● **WHAT YOU ARE ASKED TO DO**: Which lines of the data below contain "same"? Please show them all.

● **SOURCE MATERIAL**:

-------

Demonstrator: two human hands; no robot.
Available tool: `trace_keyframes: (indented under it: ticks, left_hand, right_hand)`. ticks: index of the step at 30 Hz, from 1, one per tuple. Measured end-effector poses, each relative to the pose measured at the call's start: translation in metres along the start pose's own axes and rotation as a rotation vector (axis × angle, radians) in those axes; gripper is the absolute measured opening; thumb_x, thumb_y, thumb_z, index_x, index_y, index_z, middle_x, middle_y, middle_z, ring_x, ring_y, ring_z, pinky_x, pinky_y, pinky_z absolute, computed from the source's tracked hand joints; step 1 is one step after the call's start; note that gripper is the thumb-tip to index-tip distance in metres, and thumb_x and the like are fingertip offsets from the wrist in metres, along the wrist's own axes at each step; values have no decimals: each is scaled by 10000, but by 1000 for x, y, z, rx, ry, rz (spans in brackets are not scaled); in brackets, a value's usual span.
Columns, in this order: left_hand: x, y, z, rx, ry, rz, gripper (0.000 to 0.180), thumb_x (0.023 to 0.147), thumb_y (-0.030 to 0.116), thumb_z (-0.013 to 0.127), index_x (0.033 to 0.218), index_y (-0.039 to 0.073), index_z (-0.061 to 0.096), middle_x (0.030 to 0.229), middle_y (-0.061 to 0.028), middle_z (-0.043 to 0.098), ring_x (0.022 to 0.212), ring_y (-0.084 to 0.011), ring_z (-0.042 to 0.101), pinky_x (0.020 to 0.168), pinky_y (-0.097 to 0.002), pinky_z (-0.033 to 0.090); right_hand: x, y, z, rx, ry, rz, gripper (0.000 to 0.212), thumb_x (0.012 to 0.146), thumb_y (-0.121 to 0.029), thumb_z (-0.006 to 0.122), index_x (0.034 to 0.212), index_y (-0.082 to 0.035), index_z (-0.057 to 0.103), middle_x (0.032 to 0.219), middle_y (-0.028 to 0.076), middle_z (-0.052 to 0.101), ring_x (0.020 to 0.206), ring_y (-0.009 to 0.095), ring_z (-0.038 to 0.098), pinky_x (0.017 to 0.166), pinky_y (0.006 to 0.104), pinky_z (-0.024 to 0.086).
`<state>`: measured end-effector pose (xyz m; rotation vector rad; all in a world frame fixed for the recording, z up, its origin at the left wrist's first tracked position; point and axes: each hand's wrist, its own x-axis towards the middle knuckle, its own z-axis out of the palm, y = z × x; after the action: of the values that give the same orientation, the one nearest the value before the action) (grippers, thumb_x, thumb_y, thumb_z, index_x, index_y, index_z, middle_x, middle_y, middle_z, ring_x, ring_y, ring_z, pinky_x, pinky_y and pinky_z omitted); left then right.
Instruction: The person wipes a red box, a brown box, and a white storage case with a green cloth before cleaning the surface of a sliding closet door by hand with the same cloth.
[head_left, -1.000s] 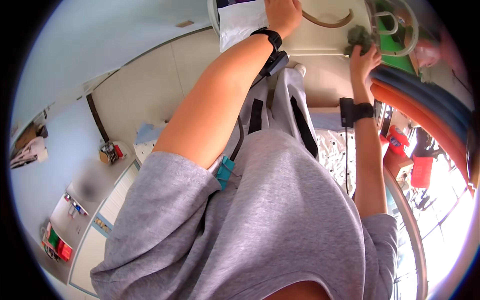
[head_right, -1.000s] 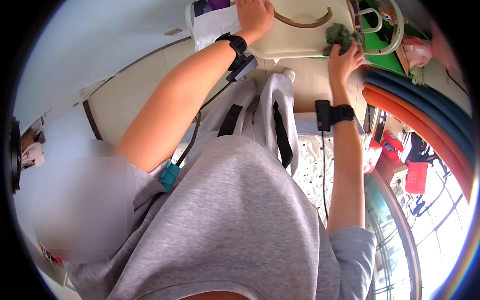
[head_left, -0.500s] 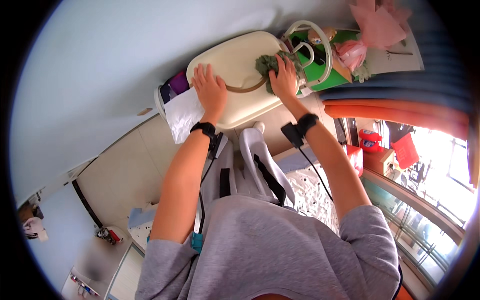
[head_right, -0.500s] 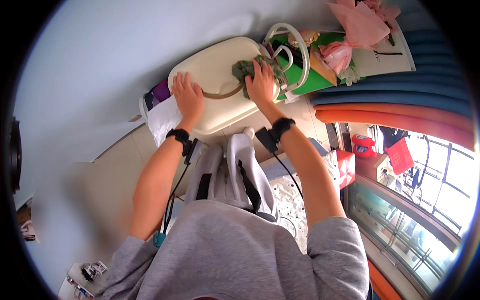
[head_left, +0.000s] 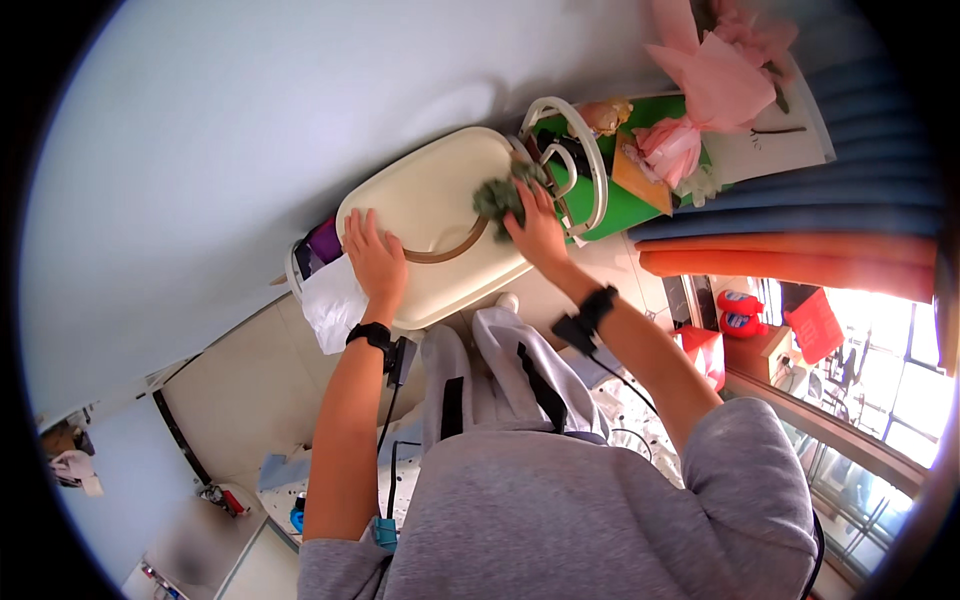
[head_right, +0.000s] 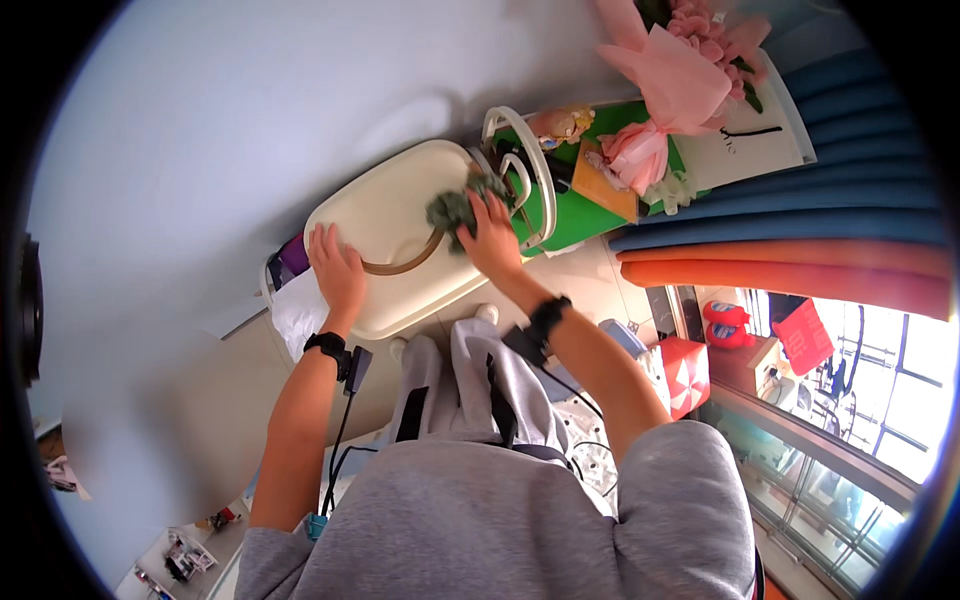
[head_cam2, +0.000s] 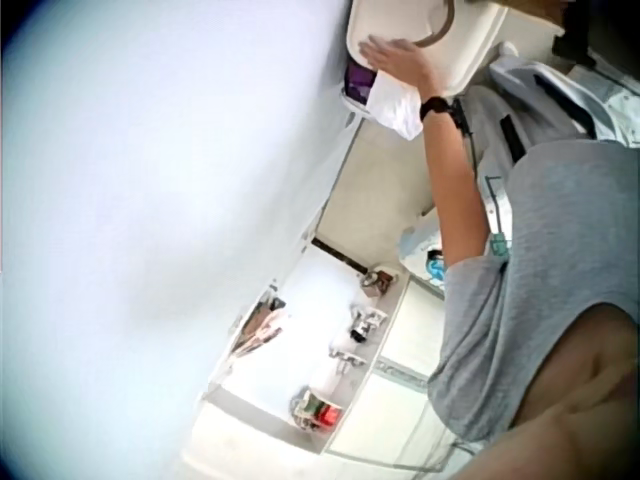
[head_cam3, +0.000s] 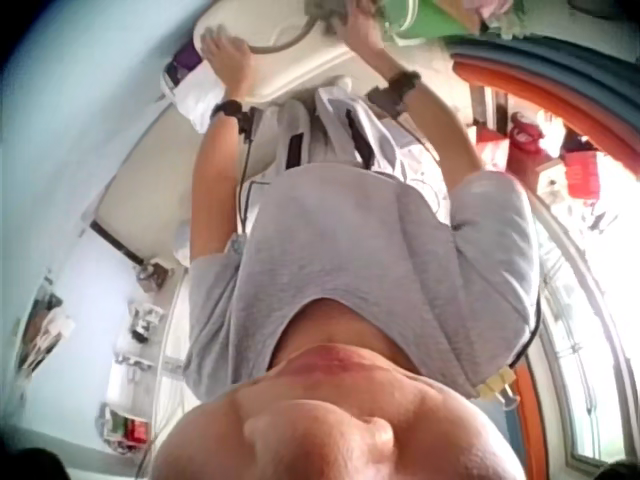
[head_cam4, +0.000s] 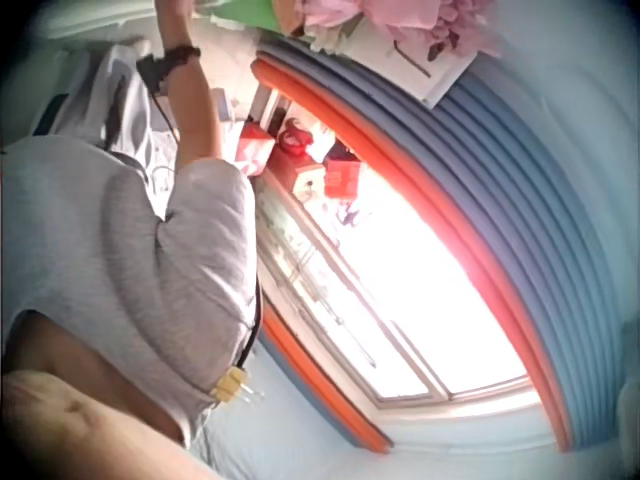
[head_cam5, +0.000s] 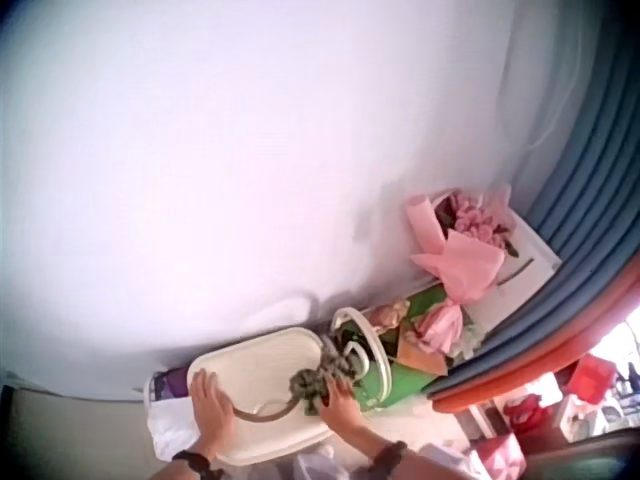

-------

● **RESULT**:
`<state>`: measured end-effector pose (xyz m; rotation vector rad; all in a world frame fixed for the recording, z up, its origin at the left wrist's first tracked position; point and axes: each hand's wrist, its own x-axis towards the middle knuckle, its own z-axis out of the palm, y = z × x; after the action: of the values that give the same orientation, the one nearest the value before the action) (grippers, thumb_x, thumb_y, thumb_z, index_x, index_y, index_z, middle_x, middle_y, middle_z, ring_x, ring_y, ring_z, pinky_x, pinky_y and pinky_z omitted); left then right.
Instruction: The person wipes a red box, a brown box, and a white storage case with a green cloth before cleaning the surface of a sliding closet door by hand with the same cloth.

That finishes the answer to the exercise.